In addition to public ownership since the IPO, GM common shares are currently held by the US Treasury, Canadian Government, the UAW and Motors Liquidation Company (creditors of Old GM). Unless the US Treasury is giving away taxpayer shares, new shares will have to be issued for an additional $2 billion worth of common shares to fund UAW pension plans.

Any new stock issuance is dilutive to existing shareholders and lowers the value of GM stock. Considering that US UAW benefit plans are still under-funded by $17 billion (as mentioned in reports) and overseas obligations under-funded by $10 billion (not mentioned in reports), it is logical to infer that more dilution to existing stock will occur in the future. General Motors is making a public relations pitch that they are striving to become "debt" free. Analysts and investors should interpret this to mean that future capital raising will come in the form of secondary offerings for common or preferred stock.

Another certainty is that future capital raising will be to the benefit of the UAW and a detriment to GM investors. Considering how Old GM shareholders and bondholders were sacrificed to benefit the politically powerful UAW, it should come as no surprise to New GM shareholders that their financial well-being will be subordinated to benefit the UAW.  Also, UAW President Bob King has made it clear that he expects additional rewards from GM's return to profitability.

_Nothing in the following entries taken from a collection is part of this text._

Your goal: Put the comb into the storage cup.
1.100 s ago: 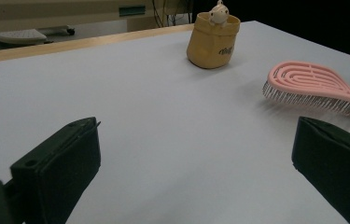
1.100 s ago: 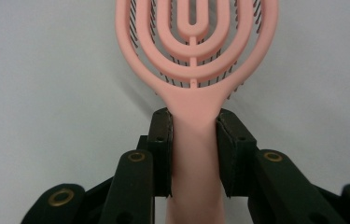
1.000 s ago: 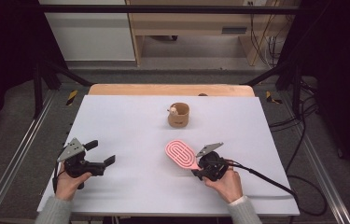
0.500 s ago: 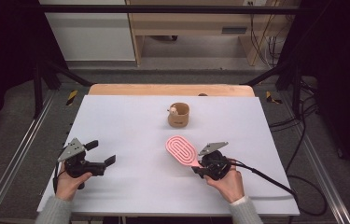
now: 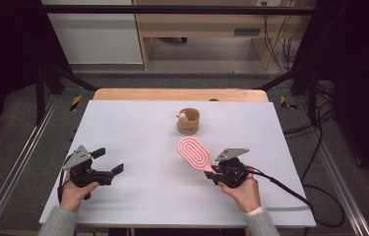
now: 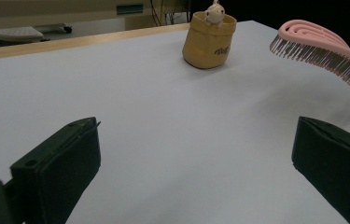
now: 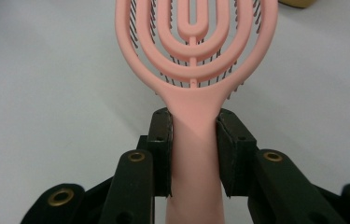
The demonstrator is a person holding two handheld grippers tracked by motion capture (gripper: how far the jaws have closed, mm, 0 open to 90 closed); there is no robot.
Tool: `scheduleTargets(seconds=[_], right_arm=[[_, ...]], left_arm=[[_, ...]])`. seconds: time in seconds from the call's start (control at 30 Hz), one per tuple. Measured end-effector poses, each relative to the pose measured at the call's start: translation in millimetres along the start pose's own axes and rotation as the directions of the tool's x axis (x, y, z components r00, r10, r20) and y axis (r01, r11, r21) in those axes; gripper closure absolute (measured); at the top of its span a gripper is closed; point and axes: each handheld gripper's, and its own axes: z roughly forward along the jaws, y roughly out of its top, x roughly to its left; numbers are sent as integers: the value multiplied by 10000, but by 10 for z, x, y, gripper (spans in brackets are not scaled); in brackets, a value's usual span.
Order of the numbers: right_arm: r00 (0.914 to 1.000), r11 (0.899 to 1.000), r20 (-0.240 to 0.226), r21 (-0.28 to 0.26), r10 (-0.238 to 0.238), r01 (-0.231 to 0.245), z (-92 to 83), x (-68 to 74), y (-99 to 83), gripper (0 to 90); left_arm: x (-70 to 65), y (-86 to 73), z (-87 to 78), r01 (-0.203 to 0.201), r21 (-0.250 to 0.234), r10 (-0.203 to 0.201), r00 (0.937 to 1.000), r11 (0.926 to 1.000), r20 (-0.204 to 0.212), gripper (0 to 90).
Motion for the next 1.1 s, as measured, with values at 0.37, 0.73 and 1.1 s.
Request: scheduleTargets(seconds=[0.37, 0.73, 1.1], right_arm=[[9999, 9968, -29, -794, -136, 133, -56, -15, 3, 695], [9996, 9897, -186, -1416, -219, 190, -64, -4, 6, 694], [9994, 9844, -206, -1744, -288, 247, -69, 9, 5, 694]], left_arm=[[-50, 25, 20, 27, -43, -27, 10000, 10000, 77, 11], [-130, 45, 69, 26, 8, -26, 9998, 10000, 176, 11], [-236, 88, 118, 99, -29, -98, 9994, 9999, 337, 11]])
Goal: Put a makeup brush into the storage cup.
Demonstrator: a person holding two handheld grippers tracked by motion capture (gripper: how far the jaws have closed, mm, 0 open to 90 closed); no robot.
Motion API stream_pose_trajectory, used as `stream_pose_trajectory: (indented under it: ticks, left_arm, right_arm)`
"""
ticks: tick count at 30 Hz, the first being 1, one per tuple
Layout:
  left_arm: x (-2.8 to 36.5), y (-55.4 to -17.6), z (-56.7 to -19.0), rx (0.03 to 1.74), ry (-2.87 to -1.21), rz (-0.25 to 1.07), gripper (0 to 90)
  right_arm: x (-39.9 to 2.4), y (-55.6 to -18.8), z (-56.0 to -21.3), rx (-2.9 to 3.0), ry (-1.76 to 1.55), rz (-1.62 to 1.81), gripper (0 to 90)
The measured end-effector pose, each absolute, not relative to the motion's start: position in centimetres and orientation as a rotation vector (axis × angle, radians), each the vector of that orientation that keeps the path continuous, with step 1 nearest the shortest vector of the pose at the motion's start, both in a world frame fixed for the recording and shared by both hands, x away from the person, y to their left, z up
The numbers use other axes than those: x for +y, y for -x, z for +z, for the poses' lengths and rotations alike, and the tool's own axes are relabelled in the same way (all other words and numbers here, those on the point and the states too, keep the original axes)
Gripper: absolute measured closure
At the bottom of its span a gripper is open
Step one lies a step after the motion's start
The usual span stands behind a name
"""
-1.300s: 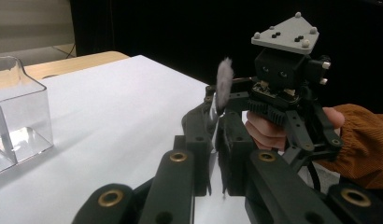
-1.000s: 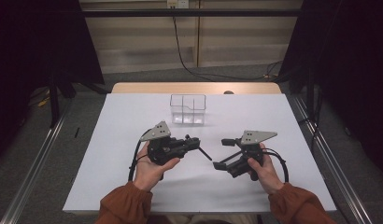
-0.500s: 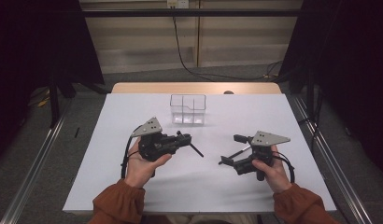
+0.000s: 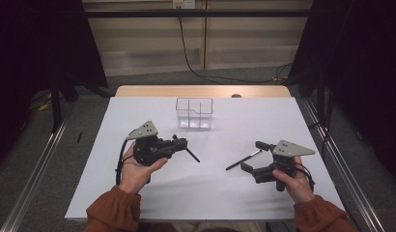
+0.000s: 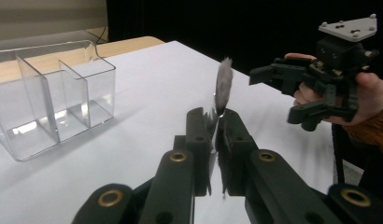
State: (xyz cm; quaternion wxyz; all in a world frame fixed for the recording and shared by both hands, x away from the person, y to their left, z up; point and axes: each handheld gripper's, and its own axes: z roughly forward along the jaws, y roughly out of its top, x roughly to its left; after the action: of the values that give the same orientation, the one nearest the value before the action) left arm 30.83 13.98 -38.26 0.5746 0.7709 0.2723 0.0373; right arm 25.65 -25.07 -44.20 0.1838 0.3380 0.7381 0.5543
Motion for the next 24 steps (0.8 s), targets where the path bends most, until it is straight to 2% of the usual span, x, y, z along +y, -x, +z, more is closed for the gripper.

It remains to be seen how much General Motors' profit potential is held hostage by the UAW.  Labor contract negotiations and outcomes will be closely watched in 2011. Interested parties should also be aware that GM misrepresented that the UAW has a "no-strike" clause with the company.  No written, binding document has ever been produced to substantiate that claim. This is just another example of GM not being perfectly honest with the facts, a habit that should be an even greater concern to investors.